The workers’ lawsuit embarrassed Washington Federation of State Employees (WFSE) union officials into asking the state to rehire the employees terminated at union officials’ behest, and the union hierarchy agreed to remedy their other violations of workers’ First Amendment rights. Because the union agreed to end all illegal behavior listed in the employees’ complaint, the employees, represented by National Right to Work Legal Defense Foundation attorneys, have agreed to settle the case with the WFSE.

“These workers have won the battle, but not the war,” said Stefan Gleason, vice president of the National Right to Work Foundation. “While an important victory, the fact that the law of the Ninth Circuit does not go the further step of forcing union officials to return the $10 million seized under their admittedly unlawful threats further underscores how vulnerable employees are without the protection of a state Right to Work law. A Right to Work law would make union membership and dues payment strictly voluntary.”

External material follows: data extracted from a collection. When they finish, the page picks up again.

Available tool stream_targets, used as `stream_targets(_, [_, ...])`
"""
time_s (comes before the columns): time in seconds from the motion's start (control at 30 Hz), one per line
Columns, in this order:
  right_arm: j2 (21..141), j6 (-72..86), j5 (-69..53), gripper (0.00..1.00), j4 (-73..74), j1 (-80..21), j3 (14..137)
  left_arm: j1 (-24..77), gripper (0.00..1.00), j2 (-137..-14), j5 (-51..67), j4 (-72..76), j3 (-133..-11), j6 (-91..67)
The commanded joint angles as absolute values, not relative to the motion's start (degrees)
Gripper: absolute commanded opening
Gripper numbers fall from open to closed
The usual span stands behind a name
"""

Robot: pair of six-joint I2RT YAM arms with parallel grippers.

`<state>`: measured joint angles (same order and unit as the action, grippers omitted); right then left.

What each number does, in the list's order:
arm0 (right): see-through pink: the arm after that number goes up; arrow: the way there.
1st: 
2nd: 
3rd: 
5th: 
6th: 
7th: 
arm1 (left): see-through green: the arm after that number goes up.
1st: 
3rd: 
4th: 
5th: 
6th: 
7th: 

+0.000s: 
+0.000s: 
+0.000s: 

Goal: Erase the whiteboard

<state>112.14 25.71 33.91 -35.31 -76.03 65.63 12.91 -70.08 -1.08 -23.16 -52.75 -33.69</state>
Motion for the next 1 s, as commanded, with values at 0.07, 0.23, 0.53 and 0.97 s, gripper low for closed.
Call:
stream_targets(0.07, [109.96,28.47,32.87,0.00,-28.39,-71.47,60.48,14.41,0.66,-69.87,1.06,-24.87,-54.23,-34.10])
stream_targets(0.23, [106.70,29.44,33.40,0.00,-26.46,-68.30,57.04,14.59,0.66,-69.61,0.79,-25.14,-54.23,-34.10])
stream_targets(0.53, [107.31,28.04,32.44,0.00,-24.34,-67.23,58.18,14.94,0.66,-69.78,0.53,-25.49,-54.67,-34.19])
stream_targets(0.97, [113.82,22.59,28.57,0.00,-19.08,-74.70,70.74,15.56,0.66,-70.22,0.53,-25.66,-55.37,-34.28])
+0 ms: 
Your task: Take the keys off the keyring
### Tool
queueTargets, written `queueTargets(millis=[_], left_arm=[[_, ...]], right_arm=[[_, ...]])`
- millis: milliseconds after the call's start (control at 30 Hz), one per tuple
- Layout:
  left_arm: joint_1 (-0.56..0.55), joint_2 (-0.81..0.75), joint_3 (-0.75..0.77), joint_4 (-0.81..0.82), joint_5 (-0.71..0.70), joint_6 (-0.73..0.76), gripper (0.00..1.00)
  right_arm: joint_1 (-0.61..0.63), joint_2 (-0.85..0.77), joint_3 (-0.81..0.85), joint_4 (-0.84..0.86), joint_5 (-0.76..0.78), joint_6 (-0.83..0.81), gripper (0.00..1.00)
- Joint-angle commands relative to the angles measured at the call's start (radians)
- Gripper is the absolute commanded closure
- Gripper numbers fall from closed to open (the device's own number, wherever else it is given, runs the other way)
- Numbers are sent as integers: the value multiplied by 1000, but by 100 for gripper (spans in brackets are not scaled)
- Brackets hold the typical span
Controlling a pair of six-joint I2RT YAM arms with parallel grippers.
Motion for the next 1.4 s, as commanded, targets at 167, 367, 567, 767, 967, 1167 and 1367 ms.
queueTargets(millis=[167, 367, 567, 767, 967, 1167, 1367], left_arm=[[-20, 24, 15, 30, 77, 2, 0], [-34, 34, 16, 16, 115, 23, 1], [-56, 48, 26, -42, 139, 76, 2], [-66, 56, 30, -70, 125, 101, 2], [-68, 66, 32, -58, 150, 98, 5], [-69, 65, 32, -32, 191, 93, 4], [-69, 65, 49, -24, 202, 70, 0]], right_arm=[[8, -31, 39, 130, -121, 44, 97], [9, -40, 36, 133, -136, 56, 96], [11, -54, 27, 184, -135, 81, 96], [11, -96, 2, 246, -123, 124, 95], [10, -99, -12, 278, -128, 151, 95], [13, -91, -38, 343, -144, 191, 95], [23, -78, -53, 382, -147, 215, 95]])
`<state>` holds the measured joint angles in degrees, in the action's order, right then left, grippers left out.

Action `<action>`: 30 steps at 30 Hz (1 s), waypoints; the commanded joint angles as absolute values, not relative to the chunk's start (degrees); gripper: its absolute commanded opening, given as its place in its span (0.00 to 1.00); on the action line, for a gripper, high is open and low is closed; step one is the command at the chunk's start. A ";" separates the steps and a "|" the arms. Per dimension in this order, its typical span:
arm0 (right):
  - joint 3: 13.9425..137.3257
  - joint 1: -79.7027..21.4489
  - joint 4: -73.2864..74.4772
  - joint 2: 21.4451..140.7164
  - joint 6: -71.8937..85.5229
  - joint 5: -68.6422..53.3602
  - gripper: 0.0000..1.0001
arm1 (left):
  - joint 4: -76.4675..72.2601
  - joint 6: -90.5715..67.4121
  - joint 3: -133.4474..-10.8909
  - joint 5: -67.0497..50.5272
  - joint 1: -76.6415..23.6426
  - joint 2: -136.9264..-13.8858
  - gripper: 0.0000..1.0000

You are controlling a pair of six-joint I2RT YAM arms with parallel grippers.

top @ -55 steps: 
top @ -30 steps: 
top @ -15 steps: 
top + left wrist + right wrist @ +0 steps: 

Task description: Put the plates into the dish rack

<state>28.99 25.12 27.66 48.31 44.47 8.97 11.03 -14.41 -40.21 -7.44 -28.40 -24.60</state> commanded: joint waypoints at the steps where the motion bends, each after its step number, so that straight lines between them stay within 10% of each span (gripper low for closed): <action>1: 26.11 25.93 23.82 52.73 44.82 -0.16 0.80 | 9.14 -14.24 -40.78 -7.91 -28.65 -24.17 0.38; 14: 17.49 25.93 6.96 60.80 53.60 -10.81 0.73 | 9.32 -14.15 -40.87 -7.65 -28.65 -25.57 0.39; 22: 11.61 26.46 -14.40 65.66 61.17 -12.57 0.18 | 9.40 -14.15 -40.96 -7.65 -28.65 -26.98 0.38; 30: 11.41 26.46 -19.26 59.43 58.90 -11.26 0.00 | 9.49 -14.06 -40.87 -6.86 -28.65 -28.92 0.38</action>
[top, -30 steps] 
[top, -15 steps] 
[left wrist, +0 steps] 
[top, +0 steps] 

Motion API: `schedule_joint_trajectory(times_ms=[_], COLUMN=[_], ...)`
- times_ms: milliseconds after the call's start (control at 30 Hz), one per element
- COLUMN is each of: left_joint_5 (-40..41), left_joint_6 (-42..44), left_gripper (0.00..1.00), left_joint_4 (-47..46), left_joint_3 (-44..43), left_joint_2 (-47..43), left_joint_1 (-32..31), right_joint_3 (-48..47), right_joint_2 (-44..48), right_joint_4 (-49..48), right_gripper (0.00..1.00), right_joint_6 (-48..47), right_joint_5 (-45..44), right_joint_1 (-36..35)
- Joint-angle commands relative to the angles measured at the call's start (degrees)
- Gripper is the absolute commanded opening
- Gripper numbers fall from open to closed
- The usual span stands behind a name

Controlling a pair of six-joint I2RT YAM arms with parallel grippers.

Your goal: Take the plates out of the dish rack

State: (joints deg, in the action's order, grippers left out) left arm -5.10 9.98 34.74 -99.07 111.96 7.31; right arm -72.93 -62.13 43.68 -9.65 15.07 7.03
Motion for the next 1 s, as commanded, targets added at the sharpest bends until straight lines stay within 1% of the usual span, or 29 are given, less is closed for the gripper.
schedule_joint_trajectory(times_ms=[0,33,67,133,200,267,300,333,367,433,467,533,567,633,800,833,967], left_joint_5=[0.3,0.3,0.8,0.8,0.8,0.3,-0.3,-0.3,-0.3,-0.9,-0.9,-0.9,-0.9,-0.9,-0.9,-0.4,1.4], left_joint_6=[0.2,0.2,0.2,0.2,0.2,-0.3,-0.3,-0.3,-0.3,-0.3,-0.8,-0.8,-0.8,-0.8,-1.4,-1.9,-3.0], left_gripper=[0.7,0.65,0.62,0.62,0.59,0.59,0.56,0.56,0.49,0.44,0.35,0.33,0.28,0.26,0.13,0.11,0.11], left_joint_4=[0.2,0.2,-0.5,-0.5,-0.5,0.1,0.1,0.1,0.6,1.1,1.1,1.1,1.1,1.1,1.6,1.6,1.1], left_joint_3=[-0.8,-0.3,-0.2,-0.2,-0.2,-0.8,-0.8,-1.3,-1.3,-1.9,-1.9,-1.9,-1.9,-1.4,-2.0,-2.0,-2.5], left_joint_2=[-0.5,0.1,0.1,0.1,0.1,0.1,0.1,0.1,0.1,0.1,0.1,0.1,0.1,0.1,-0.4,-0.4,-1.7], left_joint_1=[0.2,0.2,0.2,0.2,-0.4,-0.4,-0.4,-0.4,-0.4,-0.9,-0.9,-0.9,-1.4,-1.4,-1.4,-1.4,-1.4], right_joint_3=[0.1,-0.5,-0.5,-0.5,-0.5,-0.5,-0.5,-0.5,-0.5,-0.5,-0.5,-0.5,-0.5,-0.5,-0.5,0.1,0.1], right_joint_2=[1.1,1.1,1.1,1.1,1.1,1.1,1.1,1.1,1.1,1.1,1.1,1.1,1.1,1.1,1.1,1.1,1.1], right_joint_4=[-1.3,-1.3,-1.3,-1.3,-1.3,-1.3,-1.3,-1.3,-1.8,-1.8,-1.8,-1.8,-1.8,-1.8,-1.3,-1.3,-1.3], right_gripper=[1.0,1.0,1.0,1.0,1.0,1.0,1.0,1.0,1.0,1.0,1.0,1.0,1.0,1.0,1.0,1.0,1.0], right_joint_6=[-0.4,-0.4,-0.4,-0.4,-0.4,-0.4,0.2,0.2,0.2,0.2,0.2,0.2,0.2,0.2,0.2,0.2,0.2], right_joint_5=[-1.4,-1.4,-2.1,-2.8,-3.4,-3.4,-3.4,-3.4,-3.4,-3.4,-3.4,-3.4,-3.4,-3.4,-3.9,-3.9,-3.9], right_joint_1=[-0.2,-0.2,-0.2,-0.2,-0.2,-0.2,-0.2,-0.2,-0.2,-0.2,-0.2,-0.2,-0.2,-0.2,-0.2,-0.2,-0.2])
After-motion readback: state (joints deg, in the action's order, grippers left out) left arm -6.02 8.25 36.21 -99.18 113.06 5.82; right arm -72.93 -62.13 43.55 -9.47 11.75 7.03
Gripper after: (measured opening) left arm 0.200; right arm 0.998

In May 2005, WFSE union officials sent a mailing to state employees informing them that they would be fired if they refused to pay union dues. But this notice failed to provide certain constitutionally-required safeguards of employees’ rights to ensure they are not forced to pay for more than the cost of collective bargaining. These safeguards include a verification or audit of union expenditures, as well as an explanation for the basis of the portions of the workers’ fees claimed to be chargeable. WFSE union officials also unlawfully required employees who wish to object to funding political and other non-collective bargaining activities to sign automatic payroll deduction forms.

The state workers charged that the seizure of forced dues by WFSE union officials without due process is a violation of their constitutional rights articulated by the U.S. Supreme Court in the Foundation-won *Chicago Teachers Union v. Hudson* decision. Hudson requires union officials to provide an independently-audited disclosure of their books and justify their expenditures before seizing any forced union dues from employees.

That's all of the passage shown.